▶ **PROBLEM**
Check every line below, and copy those that include "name".

────────────────────

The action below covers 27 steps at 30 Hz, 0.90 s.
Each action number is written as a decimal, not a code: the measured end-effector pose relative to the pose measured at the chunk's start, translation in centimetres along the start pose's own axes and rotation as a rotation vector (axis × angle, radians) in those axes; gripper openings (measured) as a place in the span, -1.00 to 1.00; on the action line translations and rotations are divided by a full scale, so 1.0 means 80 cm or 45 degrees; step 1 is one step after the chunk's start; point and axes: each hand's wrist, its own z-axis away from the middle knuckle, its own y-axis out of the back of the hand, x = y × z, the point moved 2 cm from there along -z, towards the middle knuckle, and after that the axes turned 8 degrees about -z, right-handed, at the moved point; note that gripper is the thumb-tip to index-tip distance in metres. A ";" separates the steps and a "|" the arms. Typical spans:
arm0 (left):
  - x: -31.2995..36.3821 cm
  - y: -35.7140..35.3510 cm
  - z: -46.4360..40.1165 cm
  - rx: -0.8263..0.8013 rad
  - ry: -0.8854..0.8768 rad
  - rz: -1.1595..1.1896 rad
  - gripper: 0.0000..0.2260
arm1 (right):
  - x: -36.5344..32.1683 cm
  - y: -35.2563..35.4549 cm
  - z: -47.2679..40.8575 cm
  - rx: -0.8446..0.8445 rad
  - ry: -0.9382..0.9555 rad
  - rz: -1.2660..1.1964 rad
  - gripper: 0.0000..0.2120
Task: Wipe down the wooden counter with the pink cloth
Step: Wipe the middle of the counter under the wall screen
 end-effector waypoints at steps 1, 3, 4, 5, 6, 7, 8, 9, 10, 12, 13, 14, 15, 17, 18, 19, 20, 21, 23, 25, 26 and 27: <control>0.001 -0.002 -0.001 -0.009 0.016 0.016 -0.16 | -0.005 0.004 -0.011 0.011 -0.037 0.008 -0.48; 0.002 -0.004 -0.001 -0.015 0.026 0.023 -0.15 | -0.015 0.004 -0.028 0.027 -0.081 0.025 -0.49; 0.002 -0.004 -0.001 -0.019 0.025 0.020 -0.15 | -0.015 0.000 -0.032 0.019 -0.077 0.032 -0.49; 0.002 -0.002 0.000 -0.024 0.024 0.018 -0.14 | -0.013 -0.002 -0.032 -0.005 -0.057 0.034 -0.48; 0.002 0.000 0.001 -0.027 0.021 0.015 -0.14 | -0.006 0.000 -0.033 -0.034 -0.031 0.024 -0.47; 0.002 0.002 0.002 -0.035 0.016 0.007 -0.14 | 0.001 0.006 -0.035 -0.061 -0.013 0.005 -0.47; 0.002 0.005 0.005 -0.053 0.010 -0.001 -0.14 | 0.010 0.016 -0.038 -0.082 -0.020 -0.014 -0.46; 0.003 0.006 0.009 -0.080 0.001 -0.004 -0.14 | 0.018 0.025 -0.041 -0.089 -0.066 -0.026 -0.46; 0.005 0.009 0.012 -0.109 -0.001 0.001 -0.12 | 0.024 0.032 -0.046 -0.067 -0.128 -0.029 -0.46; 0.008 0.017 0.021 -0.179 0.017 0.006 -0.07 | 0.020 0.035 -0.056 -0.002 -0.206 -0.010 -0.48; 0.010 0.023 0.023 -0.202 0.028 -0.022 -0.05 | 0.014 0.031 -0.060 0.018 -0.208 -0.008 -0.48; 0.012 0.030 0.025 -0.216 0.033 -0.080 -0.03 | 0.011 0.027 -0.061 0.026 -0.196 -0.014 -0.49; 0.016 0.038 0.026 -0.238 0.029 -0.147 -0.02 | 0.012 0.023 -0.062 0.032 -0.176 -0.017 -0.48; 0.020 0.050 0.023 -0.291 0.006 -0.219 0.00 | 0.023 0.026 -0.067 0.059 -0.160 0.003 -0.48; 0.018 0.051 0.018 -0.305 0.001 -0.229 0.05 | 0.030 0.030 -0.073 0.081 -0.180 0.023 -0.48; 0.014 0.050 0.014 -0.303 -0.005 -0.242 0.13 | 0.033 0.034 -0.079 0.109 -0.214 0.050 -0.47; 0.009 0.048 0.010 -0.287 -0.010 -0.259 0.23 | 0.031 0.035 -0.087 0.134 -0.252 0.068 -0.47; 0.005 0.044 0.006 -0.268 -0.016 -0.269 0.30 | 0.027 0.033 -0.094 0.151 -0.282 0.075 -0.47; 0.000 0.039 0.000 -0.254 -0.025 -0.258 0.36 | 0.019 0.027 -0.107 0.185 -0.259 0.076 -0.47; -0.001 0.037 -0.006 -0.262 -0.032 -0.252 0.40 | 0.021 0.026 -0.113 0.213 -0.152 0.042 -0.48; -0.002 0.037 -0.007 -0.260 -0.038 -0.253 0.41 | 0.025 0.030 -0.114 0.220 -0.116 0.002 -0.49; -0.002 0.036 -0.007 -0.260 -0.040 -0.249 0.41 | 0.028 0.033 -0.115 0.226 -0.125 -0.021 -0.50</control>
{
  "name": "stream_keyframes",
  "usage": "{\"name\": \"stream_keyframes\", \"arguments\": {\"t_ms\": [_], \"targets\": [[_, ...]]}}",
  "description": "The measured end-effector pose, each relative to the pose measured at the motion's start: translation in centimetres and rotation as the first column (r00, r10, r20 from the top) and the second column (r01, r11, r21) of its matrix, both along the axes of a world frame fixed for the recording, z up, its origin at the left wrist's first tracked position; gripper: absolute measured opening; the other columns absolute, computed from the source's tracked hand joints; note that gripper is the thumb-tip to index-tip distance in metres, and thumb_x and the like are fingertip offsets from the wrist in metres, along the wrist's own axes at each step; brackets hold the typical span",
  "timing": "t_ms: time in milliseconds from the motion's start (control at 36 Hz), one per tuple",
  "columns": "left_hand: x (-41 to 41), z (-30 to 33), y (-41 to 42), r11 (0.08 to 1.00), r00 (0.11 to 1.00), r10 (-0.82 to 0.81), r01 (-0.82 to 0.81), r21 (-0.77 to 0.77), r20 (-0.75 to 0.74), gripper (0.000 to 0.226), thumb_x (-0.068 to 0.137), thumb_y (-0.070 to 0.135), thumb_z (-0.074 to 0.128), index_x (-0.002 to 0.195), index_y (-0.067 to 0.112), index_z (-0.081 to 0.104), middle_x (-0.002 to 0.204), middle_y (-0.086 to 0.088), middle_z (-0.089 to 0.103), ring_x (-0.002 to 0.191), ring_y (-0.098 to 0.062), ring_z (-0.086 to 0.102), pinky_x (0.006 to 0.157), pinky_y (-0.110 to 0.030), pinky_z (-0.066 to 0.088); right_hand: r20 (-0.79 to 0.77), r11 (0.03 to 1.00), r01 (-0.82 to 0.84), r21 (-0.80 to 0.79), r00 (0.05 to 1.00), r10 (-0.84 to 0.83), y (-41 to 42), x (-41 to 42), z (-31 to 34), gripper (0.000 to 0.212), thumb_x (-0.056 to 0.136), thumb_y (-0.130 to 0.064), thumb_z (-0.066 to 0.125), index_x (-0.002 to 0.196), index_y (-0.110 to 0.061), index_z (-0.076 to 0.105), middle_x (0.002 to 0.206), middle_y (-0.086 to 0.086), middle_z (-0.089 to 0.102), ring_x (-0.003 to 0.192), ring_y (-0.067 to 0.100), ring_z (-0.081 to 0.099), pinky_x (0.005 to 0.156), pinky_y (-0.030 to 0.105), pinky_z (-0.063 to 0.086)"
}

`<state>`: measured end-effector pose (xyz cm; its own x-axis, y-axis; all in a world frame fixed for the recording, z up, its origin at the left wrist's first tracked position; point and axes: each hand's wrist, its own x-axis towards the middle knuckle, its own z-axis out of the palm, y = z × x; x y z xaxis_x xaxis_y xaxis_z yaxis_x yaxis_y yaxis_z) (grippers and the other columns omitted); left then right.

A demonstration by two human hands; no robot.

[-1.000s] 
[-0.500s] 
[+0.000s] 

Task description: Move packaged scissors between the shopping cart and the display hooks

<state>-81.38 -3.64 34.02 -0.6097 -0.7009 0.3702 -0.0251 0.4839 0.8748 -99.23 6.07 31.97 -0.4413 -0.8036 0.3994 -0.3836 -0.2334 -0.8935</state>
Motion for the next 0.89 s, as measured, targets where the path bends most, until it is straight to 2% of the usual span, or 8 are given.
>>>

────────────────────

▶ **ANSWER TO THE EXERCISE**
  "name": "stream_keyframes",
  "usage": "{\"name\": \"stream_keyframes\", \"arguments\": {\"t_ms\": [_], \"targets\": [[_, ...]]}}",

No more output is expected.